> **EXERCISE DETAILS**: All of the data should be given again word for word, though the images are to be left out.
=====
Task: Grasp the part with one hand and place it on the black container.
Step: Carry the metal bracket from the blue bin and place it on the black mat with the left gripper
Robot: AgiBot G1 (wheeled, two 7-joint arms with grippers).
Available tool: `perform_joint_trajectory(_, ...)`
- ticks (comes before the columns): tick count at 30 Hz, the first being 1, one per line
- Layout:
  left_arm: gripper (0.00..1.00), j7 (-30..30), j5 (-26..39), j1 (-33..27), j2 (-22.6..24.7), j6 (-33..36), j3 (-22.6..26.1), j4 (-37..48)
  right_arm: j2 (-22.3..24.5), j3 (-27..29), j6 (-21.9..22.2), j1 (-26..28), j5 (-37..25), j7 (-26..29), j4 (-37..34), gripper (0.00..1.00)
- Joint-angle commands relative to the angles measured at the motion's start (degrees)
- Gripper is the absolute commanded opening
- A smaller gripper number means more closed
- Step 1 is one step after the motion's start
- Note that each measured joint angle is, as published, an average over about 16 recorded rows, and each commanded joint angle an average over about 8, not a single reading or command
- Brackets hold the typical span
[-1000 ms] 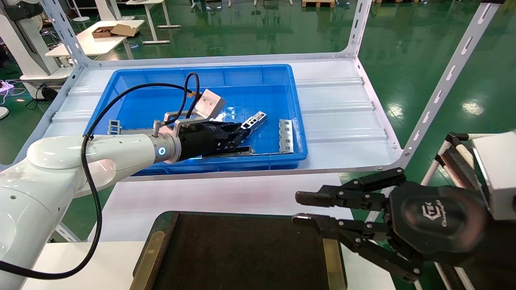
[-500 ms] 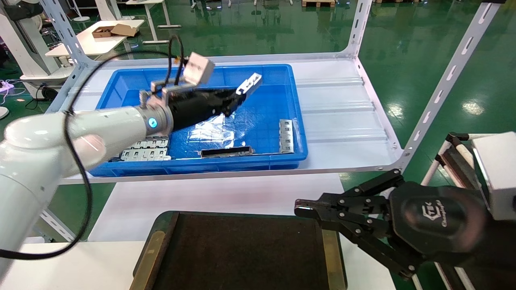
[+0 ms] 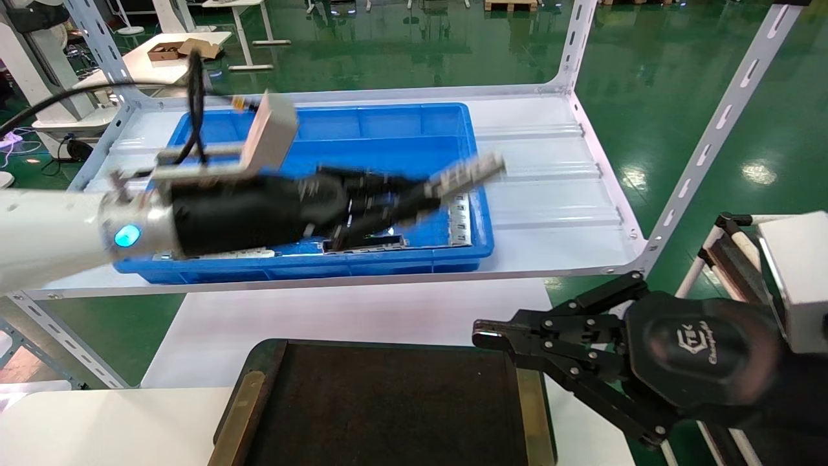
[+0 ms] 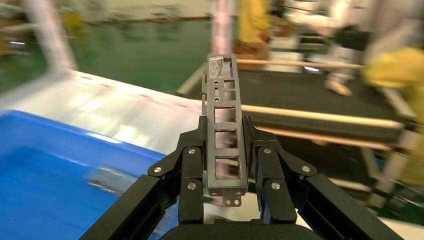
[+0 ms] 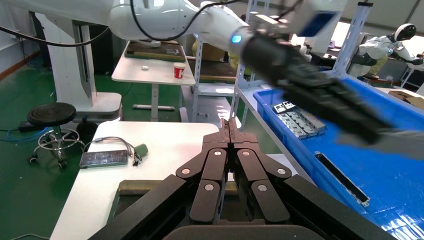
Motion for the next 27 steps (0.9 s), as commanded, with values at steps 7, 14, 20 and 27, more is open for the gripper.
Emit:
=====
> **WRITTEN RESPONSE**:
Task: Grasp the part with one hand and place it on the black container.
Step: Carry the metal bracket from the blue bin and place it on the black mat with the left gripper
Robot: AgiBot G1 (wheeled, two 7-joint arms with grippers).
Available tool: `perform_joint_trajectory(_, ...)`
- ticks (comes before the columns): tick count at 30 Hz, the first being 1, one per line
- Layout:
  left_arm: gripper (0.00..1.00), j7 (-30..30), j5 (-26..39), j1 (-33..27), j2 (-22.6..24.7), j6 (-33..36), j3 (-22.6..26.1), j4 (-37..48)
  right_arm: j2 (-22.3..24.5), j3 (-27..29), j6 (-21.9..22.2), j1 (-26..28), j5 (-37..25), j7 (-26..29), j4 (-37..34), gripper (0.00..1.00)
- Joint-angle commands relative to the angles measured at the motion's start (degrees)
- Gripper is the absolute commanded opening
- A smaller gripper number means more closed
- Step 1 is one step after the motion's start
- Note that each measured joint angle is, as published, an average over about 16 recorded rows, and each commanded joint angle an average over about 8, not a single reading or command
- Brackets hold the typical span
[-1000 ms] 
[-500 ms] 
[+0 ms] 
[+0 ms] 
[+0 ms] 
Motion for the next 27 steps (0.9 s), as commanded, with values at steps 7, 14, 20 and 27, more is open for the gripper.
Emit:

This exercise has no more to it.